#### Information shown

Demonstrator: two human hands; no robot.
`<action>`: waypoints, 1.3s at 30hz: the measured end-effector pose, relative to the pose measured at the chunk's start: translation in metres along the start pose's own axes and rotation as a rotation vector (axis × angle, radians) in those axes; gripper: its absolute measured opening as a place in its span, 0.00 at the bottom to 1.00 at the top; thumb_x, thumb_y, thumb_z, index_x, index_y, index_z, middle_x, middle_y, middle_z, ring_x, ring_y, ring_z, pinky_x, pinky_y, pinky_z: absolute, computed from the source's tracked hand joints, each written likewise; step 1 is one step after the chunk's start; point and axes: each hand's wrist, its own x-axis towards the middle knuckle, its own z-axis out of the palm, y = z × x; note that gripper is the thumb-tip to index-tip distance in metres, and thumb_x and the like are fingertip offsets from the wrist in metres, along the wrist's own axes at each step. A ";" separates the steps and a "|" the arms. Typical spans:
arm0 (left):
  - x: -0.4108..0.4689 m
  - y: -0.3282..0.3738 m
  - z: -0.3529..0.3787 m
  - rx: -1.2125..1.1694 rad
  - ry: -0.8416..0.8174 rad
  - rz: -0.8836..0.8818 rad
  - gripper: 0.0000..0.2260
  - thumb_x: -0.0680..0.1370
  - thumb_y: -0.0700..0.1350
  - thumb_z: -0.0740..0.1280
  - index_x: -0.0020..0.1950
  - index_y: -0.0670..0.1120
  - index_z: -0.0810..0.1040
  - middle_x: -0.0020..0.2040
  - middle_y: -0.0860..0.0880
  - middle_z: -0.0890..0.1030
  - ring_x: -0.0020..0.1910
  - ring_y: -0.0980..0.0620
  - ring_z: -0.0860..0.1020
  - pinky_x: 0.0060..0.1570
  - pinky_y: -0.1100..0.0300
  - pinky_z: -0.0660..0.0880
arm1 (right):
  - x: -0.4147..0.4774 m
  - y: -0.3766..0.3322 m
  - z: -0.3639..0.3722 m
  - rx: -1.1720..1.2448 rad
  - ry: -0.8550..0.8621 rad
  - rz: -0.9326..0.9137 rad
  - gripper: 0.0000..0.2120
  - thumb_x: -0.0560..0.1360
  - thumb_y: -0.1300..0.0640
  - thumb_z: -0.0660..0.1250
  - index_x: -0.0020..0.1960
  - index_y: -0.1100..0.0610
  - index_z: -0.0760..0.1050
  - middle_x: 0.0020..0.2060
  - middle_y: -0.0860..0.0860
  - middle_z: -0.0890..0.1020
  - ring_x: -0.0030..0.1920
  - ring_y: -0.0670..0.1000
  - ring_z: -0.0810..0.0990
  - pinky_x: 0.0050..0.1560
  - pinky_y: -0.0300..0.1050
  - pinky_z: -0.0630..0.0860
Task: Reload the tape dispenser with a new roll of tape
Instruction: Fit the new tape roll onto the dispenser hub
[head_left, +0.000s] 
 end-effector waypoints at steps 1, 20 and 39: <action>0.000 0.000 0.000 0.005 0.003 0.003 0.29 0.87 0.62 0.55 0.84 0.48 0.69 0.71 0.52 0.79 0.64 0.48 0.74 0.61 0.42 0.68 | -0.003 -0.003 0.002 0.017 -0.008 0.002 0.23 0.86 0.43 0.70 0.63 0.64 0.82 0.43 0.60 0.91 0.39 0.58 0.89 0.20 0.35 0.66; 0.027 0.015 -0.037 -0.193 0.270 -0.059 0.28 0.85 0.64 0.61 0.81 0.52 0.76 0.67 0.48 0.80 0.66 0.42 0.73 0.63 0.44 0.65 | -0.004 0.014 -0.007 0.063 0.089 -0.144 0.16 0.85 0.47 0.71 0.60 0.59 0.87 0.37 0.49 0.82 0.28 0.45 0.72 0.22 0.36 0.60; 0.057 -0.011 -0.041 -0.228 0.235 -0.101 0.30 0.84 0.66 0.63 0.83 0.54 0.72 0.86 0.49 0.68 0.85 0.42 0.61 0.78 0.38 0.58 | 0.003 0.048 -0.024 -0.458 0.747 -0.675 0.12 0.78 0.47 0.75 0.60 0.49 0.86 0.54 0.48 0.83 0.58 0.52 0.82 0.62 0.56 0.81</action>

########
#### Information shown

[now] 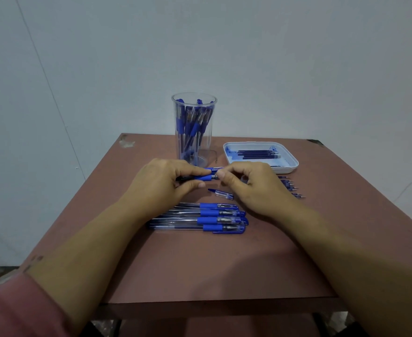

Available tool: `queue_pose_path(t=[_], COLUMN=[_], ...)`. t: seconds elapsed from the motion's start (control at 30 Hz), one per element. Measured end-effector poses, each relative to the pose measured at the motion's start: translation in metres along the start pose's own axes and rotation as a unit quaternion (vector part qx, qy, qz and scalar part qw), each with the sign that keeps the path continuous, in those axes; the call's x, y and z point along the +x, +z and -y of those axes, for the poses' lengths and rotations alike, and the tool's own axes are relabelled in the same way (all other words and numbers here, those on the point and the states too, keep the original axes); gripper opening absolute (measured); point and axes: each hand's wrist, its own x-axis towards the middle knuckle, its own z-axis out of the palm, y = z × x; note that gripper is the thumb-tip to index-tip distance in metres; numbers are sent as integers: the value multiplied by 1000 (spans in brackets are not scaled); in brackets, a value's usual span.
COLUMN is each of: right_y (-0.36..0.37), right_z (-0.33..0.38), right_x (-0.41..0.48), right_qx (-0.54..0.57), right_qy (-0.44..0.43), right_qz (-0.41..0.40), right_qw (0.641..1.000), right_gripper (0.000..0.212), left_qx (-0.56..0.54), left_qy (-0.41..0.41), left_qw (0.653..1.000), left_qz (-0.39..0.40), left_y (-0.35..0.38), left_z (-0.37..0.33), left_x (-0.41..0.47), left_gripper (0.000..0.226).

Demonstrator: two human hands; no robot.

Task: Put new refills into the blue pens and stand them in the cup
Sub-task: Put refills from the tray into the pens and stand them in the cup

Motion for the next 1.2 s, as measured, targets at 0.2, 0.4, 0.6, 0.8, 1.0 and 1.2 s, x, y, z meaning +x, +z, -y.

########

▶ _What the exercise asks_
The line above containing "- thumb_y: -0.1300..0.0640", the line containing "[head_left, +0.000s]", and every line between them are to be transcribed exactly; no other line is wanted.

▶ _Answer space_
  - thumb_y: -0.1300..0.0640
  - thumb_z: -0.0660..0.1250
  - index_x: -0.0020..0.1960
  - index_y: -0.1100..0.0610
  - index_z: -0.0760..0.1050
  - middle_x: 0.0020..0.2060
  - middle_y: -0.0860..0.0860
  - middle_z: -0.0890..0.1020
  - ring_x: -0.0030..0.1920
  - ring_y: -0.0670..0.1000
  - ring_z: -0.0810..0.0990
  - pinky_x: 0.0050..0.1560
  - pinky_y: -0.0300..0.1050
  - pinky_z: -0.0630..0.0860
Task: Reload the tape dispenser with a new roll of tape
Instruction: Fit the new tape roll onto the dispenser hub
[head_left, +0.000s] 

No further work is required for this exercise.